I'm importing a collection from MongodB to Spark.
val partitionDF = spark.read.format("com.mongodb.spark.sql.DefaultSource").option("database", "db").option("collection", collectionName).load()
For the data
column in the resulting DataFrame
, I get this type:
StructType(StructField(configurationName,NullType,true), ...
so at least some types in some columns are NullType
.
As per Writing null values to Parquet in Spark when the NullType is inside a StructType , I try fixing the schema by replacing all NullType
s with StringType
s:
def denullifyStruct(struct: StructType): StructType = {
val items = struct.map{ field => StructField(field.name, denullify(field.dataType), field.nullable, field.metadata) }
StructType(items)
}
def denullify(dt: DataType): DataType = {
if (dt.isInstanceOf[StructType]) {
val struct = dt.asInstanceOf[StructType]
return denullifyStruct(struct)
} else if (dt.isInstanceOf[ArrayType]) {
val array = dt.asInstanceOf[ArrayType]
return ArrayType(denullify(array.elementType), array.containsNull)
} else if (dt.isInstanceOf[NullType]) {
return StringType
}
return dt
}
val fixedDF = spark.createDataFrame(partitionDF.rdd, denullifyStruct(partitionDF.schema))
Issuing fixedDF.printSchema
I can see that no NullType
exists in the fixedDF
's schema anymore.
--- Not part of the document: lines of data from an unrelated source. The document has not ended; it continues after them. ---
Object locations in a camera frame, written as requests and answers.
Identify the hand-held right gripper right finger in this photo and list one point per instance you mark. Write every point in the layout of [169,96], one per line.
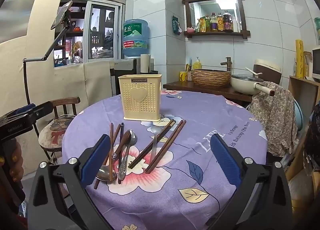
[225,157]

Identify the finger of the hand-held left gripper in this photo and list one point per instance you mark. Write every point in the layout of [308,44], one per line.
[25,108]
[43,109]

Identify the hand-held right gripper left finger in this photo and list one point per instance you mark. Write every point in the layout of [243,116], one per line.
[96,159]

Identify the wooden spoon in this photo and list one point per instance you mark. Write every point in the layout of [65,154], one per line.
[122,144]

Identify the dark brown chopstick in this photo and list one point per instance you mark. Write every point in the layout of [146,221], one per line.
[153,144]
[150,142]

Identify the reddish brown chopstick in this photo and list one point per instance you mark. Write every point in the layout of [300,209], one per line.
[163,145]
[167,146]

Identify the cream plastic utensil holder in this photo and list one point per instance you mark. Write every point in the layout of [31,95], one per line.
[130,104]

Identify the person's left hand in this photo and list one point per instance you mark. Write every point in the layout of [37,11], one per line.
[15,167]

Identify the wooden chair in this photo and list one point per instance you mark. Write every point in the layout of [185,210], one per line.
[65,101]

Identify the cat print seat cushion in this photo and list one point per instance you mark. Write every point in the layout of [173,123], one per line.
[56,132]

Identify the black chopstick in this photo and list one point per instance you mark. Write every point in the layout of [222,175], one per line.
[121,132]

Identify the beige cardboard sheet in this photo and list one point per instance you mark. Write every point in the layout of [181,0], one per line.
[15,69]

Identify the purple floral tablecloth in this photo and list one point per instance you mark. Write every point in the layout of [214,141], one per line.
[195,109]

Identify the plain metal spoon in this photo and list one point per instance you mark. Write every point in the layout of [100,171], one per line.
[154,144]

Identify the floral patterned cloth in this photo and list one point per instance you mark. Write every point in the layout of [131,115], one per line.
[275,114]

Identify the wooden counter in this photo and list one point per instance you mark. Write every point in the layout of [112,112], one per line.
[200,91]

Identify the black phone stand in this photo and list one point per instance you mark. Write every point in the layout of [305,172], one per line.
[56,38]

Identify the cream pan with lid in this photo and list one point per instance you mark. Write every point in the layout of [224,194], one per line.
[243,83]

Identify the wicker basket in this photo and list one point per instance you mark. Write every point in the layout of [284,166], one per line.
[211,78]

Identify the white ladle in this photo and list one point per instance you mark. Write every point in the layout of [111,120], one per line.
[252,71]

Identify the yellow cup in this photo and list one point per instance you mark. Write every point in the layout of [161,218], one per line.
[183,76]

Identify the black bag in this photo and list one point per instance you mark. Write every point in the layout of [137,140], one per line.
[313,134]

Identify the grey water dispenser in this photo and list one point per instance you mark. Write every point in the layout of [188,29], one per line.
[125,67]

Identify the bronze faucet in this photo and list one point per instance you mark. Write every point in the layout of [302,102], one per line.
[228,63]

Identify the window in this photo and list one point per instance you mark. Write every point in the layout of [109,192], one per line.
[100,32]

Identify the smartphone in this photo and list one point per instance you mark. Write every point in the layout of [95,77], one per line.
[61,14]

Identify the yellow soap bottle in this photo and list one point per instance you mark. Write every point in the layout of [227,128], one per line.
[197,64]

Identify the brown white rice cooker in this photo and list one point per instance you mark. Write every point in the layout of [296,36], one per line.
[271,71]

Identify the wooden cabinet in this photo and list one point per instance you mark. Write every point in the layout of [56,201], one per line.
[305,89]

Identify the white paper cup tube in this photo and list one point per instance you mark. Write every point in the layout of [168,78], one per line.
[145,63]

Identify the blue water jug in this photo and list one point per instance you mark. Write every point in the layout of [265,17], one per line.
[135,37]

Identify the yellow package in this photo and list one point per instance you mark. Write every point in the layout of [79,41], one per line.
[299,57]

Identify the white microwave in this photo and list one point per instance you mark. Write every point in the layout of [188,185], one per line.
[316,63]

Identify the pink pot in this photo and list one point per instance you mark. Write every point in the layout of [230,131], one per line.
[190,29]

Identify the yellow seasoning packet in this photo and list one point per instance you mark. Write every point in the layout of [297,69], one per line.
[201,25]

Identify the yellow label bottle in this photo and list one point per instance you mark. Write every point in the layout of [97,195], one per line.
[220,22]

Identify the green yellow bottle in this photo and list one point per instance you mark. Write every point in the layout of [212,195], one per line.
[207,23]

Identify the purple label bottle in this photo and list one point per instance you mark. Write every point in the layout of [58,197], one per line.
[213,22]

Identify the dark red label bottle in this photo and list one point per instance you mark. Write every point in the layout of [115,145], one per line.
[227,22]

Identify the green hanging packet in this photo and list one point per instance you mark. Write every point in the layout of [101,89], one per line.
[176,26]

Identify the wooden framed mirror shelf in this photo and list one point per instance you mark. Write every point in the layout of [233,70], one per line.
[186,14]

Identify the green instant noodle cups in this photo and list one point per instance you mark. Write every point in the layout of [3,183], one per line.
[317,28]
But when I try to save it to Parquet
fixedDF.write.mode("overwrite").parquet(partitionName + ".parquet")
I get the following error:
Caused by: com.mongodb.spark.exceptions.MongoTypeConversionException: Cannot cast STRING into a NullType (value: BsonString{value='117679.8'})
at com.mongodb.spark.sql.MapFunctions$.convertToDataType(MapFunctions.scala:214)
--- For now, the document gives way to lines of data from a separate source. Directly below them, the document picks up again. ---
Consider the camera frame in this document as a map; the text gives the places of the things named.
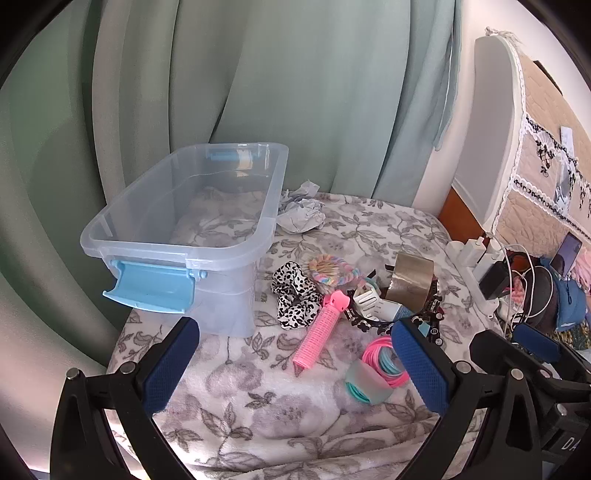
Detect white headboard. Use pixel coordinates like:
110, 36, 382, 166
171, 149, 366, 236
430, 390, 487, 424
455, 34, 525, 232

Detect blue cap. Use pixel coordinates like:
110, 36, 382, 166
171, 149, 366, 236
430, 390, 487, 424
551, 277, 591, 333

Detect pink hair roller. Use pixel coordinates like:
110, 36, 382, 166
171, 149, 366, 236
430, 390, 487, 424
292, 292, 348, 371

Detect white power strip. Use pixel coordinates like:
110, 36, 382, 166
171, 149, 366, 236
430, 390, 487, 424
445, 235, 513, 319

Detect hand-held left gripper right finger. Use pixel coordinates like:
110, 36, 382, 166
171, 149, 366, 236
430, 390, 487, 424
392, 316, 546, 480

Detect small white paper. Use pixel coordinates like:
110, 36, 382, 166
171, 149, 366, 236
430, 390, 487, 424
281, 181, 320, 204

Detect clear plastic container blue latches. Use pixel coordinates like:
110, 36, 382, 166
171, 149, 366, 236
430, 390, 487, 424
79, 143, 290, 337

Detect white blue small packet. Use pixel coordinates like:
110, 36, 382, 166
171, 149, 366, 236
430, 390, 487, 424
379, 300, 413, 322

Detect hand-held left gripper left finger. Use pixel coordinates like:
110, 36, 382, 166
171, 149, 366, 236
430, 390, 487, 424
50, 316, 200, 480

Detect brown packing tape roll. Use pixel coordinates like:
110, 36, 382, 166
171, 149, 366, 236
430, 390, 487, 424
385, 252, 435, 309

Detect black round bag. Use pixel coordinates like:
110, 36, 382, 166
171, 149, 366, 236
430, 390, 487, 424
512, 265, 557, 324

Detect white charger plug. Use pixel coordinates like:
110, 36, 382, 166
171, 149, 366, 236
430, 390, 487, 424
480, 240, 506, 278
464, 237, 485, 268

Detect brown wooden bed frame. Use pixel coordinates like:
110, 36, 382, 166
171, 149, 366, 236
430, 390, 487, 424
438, 182, 490, 241

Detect white cable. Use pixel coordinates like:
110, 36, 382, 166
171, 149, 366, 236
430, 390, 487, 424
485, 231, 532, 324

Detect black power adapter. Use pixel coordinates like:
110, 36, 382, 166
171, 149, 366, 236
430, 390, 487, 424
479, 261, 511, 301

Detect large white paper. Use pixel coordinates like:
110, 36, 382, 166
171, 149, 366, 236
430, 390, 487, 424
276, 199, 327, 233

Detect beige quilted lace organizer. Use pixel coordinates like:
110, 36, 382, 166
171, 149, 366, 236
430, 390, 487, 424
485, 28, 591, 287

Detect white claw hair clip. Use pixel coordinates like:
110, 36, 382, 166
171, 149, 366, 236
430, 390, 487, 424
353, 281, 384, 321

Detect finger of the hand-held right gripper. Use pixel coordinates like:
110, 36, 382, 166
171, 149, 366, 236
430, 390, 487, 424
512, 322, 591, 385
468, 328, 561, 385

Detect pastel rainbow scrunchie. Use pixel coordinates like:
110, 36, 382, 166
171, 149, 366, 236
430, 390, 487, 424
308, 253, 370, 296

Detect smartphone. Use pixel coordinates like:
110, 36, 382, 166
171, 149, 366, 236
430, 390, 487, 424
556, 233, 583, 280

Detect black flower headband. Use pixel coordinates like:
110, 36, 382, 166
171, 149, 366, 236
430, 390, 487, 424
346, 277, 446, 344

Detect grey floral blanket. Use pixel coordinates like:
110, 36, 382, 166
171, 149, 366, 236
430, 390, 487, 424
106, 188, 490, 480

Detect leopard print scrunchie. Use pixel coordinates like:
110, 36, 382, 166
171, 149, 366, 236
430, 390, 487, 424
271, 261, 321, 330

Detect pink hair ties bundle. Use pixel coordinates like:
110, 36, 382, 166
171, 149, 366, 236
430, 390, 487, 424
361, 336, 409, 387

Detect green curtain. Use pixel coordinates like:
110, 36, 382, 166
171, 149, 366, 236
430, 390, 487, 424
0, 0, 465, 384

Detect teal translucent hair roller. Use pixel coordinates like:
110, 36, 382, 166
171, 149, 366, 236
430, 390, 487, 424
344, 359, 393, 406
at com.mongodb.spark.sql.MapFunctions$.$anonfun$documentToRow$1(MapFunctions.scala:37)
at scala.collection.TraversableLike.$anonfun$map$1(TraversableLike.scala:238)
at scala.collection.IndexedSeqOptimized.foreach(IndexedSeqOptimized.scala:36)
at scala.collection.IndexedSeqOptimized.foreach$(IndexedSeqOptimized.scala:33)
at scala.collection.mutable.ArrayOps$ofRef.foreach(ArrayOps.scala:198)
A NullType
again!
The same issue occurs when I just count the number of rows: fixedDF.count()
.
Does Spark infer the schema again when writing to Parquet (or counting)? Is it possible to turn such inference off (or overcome this in some other way)?